▶ _What you should do_:
Below are the records. Count the lines containing the string "every", and reply with the number alone.

(Entries taken from a collection)
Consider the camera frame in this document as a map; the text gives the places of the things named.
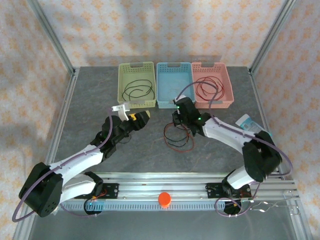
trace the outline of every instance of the black wire bundle
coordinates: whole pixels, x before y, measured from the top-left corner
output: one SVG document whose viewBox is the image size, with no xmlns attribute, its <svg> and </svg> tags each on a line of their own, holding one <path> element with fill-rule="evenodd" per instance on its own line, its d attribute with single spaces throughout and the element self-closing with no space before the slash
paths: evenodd
<svg viewBox="0 0 320 240">
<path fill-rule="evenodd" d="M 182 144 L 182 145 L 176 145 L 176 144 L 167 142 L 167 143 L 168 143 L 169 145 L 171 145 L 171 146 L 174 146 L 174 147 L 176 147 L 176 148 L 182 148 L 183 146 L 185 146 L 185 145 L 188 143 L 189 138 L 190 138 L 190 137 L 189 137 L 189 134 L 187 134 L 184 138 L 181 138 L 181 139 L 178 139 L 178 140 L 173 140 L 173 139 L 167 137 L 167 135 L 166 135 L 166 127 L 167 127 L 168 125 L 170 125 L 170 124 L 173 124 L 173 122 L 170 122 L 170 123 L 168 123 L 167 125 L 164 126 L 163 136 L 164 136 L 167 140 L 169 140 L 169 141 L 171 141 L 171 142 L 173 142 L 173 143 L 179 143 L 179 142 L 182 142 L 183 140 L 185 140 L 184 144 Z M 182 131 L 186 131 L 185 129 L 179 128 L 178 126 L 176 126 L 176 128 L 179 129 L 179 130 L 182 130 Z"/>
<path fill-rule="evenodd" d="M 132 85 L 133 83 L 136 83 L 136 82 L 147 82 L 147 83 L 150 83 L 150 85 L 147 85 L 147 83 L 146 83 L 146 84 L 141 84 L 141 85 L 137 85 L 137 86 L 130 86 L 130 85 Z M 143 90 L 143 89 L 138 88 L 138 87 L 147 87 L 148 90 L 146 91 L 146 89 Z M 132 93 L 135 92 L 135 91 L 140 91 L 140 92 L 141 92 L 141 95 L 140 95 L 140 96 L 132 96 Z M 138 80 L 134 80 L 134 81 L 132 81 L 132 82 L 129 82 L 129 83 L 125 86 L 124 91 L 123 91 L 123 93 L 122 93 L 122 98 L 123 98 L 124 101 L 128 101 L 128 100 L 125 99 L 125 95 L 127 95 L 127 96 L 129 97 L 129 101 L 131 101 L 131 98 L 139 99 L 139 98 L 142 98 L 142 97 L 144 97 L 144 96 L 149 95 L 151 92 L 153 93 L 152 99 L 155 99 L 155 96 L 156 96 L 156 95 L 155 95 L 155 91 L 153 90 L 153 84 L 152 84 L 152 82 L 151 82 L 150 80 L 148 80 L 148 79 L 138 79 Z"/>
<path fill-rule="evenodd" d="M 129 138 L 129 140 L 127 140 L 127 141 L 125 141 L 125 142 L 120 141 L 119 143 L 120 143 L 120 144 L 127 144 L 128 142 L 130 142 L 130 140 L 131 140 L 131 138 L 132 138 L 131 134 L 129 135 L 128 138 Z"/>
</svg>

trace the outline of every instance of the floral wallpaper
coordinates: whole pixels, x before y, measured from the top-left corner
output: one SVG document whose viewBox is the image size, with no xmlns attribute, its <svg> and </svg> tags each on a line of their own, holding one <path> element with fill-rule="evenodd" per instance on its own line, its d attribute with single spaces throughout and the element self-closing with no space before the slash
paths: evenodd
<svg viewBox="0 0 320 240">
<path fill-rule="evenodd" d="M 300 0 L 255 81 L 269 127 L 293 162 L 314 239 L 320 239 L 320 4 Z"/>
<path fill-rule="evenodd" d="M 285 0 L 39 0 L 72 64 L 250 66 Z"/>
<path fill-rule="evenodd" d="M 26 0 L 0 4 L 0 239 L 11 240 L 18 193 L 45 160 L 69 76 Z"/>
</svg>

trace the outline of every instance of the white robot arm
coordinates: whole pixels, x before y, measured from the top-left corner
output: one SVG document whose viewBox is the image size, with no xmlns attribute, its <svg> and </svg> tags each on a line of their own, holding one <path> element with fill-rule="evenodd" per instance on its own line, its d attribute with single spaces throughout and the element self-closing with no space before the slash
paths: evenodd
<svg viewBox="0 0 320 240">
<path fill-rule="evenodd" d="M 58 204 L 76 196 L 99 195 L 102 192 L 103 180 L 93 172 L 82 172 L 109 158 L 116 151 L 117 143 L 128 137 L 133 130 L 144 128 L 150 119 L 149 111 L 126 115 L 128 108 L 125 105 L 113 107 L 113 110 L 117 111 L 119 116 L 108 117 L 102 125 L 102 131 L 98 132 L 94 140 L 83 150 L 50 165 L 40 162 L 34 166 L 19 193 L 19 198 L 22 199 L 28 189 L 34 187 L 24 202 L 40 217 L 49 215 Z M 107 140 L 110 118 L 112 131 Z M 38 179 L 53 169 L 57 170 L 35 186 Z"/>
<path fill-rule="evenodd" d="M 263 182 L 282 162 L 277 151 L 250 138 L 250 136 L 259 138 L 274 145 L 267 132 L 245 131 L 224 123 L 216 117 L 213 119 L 209 113 L 200 114 L 191 99 L 184 95 L 175 99 L 174 103 L 177 106 L 177 111 L 172 114 L 175 126 L 183 124 L 191 130 L 193 135 L 200 134 L 219 140 L 243 155 L 244 166 L 232 171 L 222 181 L 223 191 L 228 196 L 232 197 L 232 192 L 236 192 L 246 184 L 254 181 Z"/>
</svg>

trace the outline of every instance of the gray table surface
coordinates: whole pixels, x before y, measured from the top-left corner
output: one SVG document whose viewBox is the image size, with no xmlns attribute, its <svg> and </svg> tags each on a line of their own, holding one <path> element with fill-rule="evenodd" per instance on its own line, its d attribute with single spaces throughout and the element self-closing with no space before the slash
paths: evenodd
<svg viewBox="0 0 320 240">
<path fill-rule="evenodd" d="M 220 120 L 234 125 L 248 114 L 262 125 L 256 97 L 246 67 L 227 68 L 232 83 L 234 103 L 227 109 L 215 109 Z M 81 67 L 64 124 L 55 161 L 60 161 L 90 143 L 101 130 L 107 108 L 118 105 L 118 68 Z M 146 108 L 132 109 L 132 112 Z M 242 155 L 215 140 L 197 135 L 196 147 L 186 153 L 169 149 L 163 139 L 164 126 L 172 122 L 173 109 L 148 108 L 151 118 L 147 126 L 132 133 L 127 144 L 118 144 L 117 151 L 105 162 L 90 168 L 93 172 L 194 172 L 228 173 L 243 165 Z M 184 134 L 169 129 L 168 136 Z"/>
<path fill-rule="evenodd" d="M 228 67 L 228 73 L 235 101 L 228 109 L 214 110 L 214 114 L 232 125 L 243 114 L 249 114 L 262 125 L 247 68 Z M 83 149 L 101 130 L 107 117 L 106 108 L 118 104 L 117 81 L 116 67 L 80 68 L 56 161 Z M 92 167 L 92 171 L 227 173 L 243 165 L 243 157 L 237 151 L 202 136 L 195 137 L 196 147 L 191 152 L 169 149 L 163 140 L 163 128 L 171 122 L 173 109 L 149 110 L 151 119 L 147 126 L 134 132 L 129 143 L 119 144 L 115 154 Z M 249 211 L 237 218 L 222 217 L 212 211 L 110 211 L 87 219 L 59 211 L 57 216 L 36 216 L 29 239 L 295 240 L 294 232 L 286 207 L 266 213 Z"/>
</svg>

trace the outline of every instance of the yellow basket
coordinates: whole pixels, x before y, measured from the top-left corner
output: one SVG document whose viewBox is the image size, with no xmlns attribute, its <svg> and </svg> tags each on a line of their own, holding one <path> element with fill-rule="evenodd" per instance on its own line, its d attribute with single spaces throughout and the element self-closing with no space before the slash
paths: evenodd
<svg viewBox="0 0 320 240">
<path fill-rule="evenodd" d="M 121 63 L 118 73 L 118 103 L 131 109 L 154 108 L 157 99 L 155 66 L 152 61 Z"/>
</svg>

▶ _Reply_:
5